HOW TO COMPLETE THIS TASK: What you return must match the listing below word for word.

RECORDED DATA:
◆ ◆ ◆ ◆ ◆ ◆ ◆

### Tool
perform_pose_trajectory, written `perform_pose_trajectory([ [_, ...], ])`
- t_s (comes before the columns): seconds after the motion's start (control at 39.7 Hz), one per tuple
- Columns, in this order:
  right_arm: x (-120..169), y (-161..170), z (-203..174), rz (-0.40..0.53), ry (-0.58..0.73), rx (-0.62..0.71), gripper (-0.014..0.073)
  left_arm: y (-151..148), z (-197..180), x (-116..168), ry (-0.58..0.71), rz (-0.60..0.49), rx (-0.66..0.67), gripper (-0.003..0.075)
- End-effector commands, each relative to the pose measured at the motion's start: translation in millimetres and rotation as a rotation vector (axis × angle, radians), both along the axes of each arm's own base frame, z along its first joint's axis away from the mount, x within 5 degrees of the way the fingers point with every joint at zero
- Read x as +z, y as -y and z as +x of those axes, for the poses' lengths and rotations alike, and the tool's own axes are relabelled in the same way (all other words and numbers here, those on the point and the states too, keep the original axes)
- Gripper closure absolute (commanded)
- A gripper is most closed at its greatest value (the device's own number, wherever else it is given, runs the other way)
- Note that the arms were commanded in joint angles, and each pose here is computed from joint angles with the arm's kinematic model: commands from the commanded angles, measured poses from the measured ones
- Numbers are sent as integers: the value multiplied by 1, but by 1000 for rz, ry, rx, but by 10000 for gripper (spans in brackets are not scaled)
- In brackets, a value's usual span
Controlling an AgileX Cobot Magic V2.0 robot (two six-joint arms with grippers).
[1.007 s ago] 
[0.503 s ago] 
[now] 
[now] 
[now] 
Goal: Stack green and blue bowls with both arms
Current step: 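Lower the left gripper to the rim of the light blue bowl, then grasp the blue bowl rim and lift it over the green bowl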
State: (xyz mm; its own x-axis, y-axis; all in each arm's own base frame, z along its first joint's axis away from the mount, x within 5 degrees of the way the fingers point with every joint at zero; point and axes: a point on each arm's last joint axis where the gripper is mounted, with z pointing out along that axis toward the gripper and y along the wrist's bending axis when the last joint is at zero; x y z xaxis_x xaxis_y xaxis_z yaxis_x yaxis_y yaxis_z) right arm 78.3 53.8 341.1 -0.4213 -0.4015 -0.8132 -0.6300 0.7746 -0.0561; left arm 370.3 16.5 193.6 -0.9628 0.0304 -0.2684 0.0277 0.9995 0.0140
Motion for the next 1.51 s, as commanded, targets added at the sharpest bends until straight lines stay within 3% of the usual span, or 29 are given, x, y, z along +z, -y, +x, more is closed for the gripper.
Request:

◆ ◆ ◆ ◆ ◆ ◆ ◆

ANSWER SPACE:
### Tool
perform_pose_trajectory, written `perform_pose_trajectory([ [_, ...], ])`
- t_s (comes before the columns): seconds after the motion's start (control at 39.7 Hz), one per tuple
- Columns, in this order:
  right_arm: x (-120..169), y (-161..170), z (-203..174), rz (-0.40..0.53), ry (-0.58..0.73), rx (-0.62..0.71), gripper (-0.014..0.073)
  left_arm: y (-151..148), z (-197..180), x (-116..168), ry (-0.58..0.71), rz (-0.60..0.49), rx (-0.66..0.67), gripper (-0.003..0.075)
- End-effector commands, each relative to the pose measured at the motion's start: translation in millimetres and rotation as a rotation vector (axis × angle, radians), both along the axes of each arm's own base frame, z along its first joint's axis away from the mount, x within 5 degrees of the way the fingers point with every joint at zero
- Read x as +z, y as -y and z as +x of those axes, for the poses' lengths and rotations alike, and the tool's own axes are relabelled in the same way (all other words and numbers here, those on the point and the states too, keep the original axes)
- Gripper closure absolute (commanded)
- A gripper is most closed at its greatest value (the device's own number, wherever else it is given, runs the other way)
- Note that the arms were commanded in joint angles, and each pose here is computed from joint angles with the arm's kinematic model: commands from the commanded angles, measured poses from the measured ones
- Numbers are sent as integers: the value multiplied by 1, but by 1000 for rz, ry, rx, but by 10000 for gripper (spans in brackets are not scaled)
- In brackets, a value's usual span
Controlling an AgileX Cobot Magic V2.0 robot (two six-joint arms with grippers).
[1.007 s ago] 
[0.503 s ago] 
[now] 
[now] 
[now] 
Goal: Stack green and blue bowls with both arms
Current step: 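Lower the left gripper to the rim of the light blue bowl, then grasp the blue bowl rim and lift it over the green bowl
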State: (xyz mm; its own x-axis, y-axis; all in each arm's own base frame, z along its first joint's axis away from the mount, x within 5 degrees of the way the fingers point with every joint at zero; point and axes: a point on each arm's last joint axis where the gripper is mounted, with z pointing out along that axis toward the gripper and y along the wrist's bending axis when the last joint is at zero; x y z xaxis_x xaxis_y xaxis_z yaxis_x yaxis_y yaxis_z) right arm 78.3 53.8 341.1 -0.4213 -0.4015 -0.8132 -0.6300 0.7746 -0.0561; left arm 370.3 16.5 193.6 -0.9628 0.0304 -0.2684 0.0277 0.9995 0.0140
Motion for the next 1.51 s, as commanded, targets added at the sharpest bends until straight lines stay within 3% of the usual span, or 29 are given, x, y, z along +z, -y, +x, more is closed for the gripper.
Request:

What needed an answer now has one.